• **DATASET EXTRACT**:
=== Begin Enclosure ===

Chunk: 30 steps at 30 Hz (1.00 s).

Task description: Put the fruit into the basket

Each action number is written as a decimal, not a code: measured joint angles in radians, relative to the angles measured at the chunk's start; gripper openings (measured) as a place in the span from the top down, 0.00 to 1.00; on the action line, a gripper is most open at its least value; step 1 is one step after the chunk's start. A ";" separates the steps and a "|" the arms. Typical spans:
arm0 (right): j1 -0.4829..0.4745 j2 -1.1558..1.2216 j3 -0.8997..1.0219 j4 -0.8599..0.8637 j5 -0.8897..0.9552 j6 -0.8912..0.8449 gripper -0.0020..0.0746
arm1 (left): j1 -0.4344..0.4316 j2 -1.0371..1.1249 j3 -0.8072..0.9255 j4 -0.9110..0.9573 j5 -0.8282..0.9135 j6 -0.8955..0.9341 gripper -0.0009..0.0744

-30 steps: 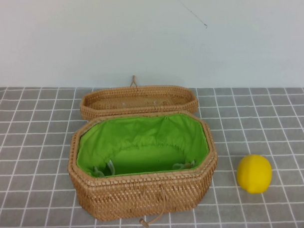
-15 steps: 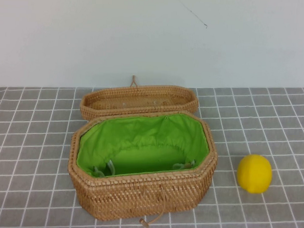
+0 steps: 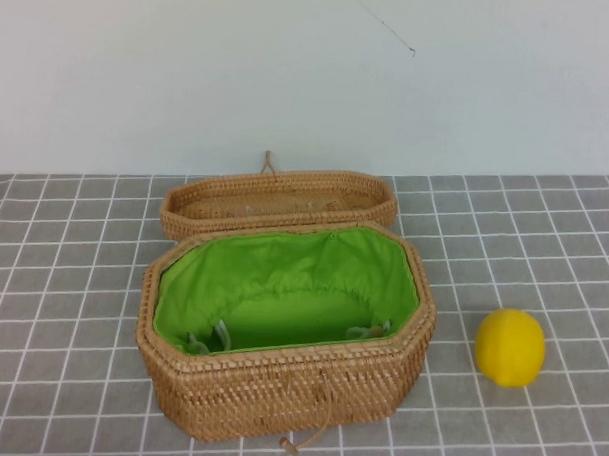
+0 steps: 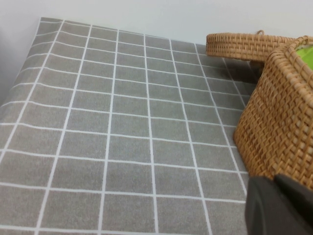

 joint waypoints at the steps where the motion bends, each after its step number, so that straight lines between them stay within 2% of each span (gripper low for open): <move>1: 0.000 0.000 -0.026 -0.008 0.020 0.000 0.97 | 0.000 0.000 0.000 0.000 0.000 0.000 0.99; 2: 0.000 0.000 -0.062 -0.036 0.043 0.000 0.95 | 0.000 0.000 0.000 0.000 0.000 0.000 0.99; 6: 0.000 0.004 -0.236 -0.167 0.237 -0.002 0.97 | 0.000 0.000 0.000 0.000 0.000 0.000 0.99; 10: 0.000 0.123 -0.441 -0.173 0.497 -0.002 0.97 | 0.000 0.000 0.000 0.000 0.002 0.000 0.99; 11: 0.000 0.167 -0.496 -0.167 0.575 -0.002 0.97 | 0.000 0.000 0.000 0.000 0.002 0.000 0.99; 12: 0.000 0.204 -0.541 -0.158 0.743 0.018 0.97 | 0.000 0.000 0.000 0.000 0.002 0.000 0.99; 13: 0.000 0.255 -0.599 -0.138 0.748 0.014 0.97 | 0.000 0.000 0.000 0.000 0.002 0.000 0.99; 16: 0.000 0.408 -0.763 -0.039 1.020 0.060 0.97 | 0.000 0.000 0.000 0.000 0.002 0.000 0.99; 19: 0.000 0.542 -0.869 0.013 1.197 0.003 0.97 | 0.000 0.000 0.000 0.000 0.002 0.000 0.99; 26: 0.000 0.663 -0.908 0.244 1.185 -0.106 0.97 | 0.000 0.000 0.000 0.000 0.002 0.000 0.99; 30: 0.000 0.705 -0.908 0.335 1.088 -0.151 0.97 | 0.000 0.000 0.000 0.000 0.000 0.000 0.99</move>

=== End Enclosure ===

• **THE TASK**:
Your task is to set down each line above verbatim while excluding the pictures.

• **OUTPUT OF THE EXERCISE**:
Chunk: 30 steps at 30 Hz (1.00 s).

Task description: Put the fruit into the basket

Each action number is written as a decimal, not a code: measured joint angles in radians, relative to the angles measured at the chunk's start; gripper openings (measured) as a place in the span from the top down, 0.00 to 1.00; on the action line, a gripper is most open at its least value; step 1 is one step after the chunk's start. A ";" separates the steps and a "|" the arms. Typical spans:
arm0 (right): j1 -0.4829..0.4745 j2 -1.1558..1.2216 j3 -0.8997..1.0219 j4 -0.8599..0.8637 j5 -0.8897..0.9552 j6 -0.8912..0.8449 gripper -0.0020..0.0746
arm1 (left): j1 -0.4344..0.4316 j2 -1.0371..1.1249 j3 -0.8072..0.9255 j4 -0.9110..0.9573 j5 -0.8282..0.9135 j6 -0.8955..0.9341 gripper -0.0009..0.0744

-30 steps: 
-15 steps: 
+0 steps: 
+0 steps: 

 joint waypoints at the steps where the motion bends, each after its step number, so that straight lines between them stay within 2% of each span (gripper low for open): <move>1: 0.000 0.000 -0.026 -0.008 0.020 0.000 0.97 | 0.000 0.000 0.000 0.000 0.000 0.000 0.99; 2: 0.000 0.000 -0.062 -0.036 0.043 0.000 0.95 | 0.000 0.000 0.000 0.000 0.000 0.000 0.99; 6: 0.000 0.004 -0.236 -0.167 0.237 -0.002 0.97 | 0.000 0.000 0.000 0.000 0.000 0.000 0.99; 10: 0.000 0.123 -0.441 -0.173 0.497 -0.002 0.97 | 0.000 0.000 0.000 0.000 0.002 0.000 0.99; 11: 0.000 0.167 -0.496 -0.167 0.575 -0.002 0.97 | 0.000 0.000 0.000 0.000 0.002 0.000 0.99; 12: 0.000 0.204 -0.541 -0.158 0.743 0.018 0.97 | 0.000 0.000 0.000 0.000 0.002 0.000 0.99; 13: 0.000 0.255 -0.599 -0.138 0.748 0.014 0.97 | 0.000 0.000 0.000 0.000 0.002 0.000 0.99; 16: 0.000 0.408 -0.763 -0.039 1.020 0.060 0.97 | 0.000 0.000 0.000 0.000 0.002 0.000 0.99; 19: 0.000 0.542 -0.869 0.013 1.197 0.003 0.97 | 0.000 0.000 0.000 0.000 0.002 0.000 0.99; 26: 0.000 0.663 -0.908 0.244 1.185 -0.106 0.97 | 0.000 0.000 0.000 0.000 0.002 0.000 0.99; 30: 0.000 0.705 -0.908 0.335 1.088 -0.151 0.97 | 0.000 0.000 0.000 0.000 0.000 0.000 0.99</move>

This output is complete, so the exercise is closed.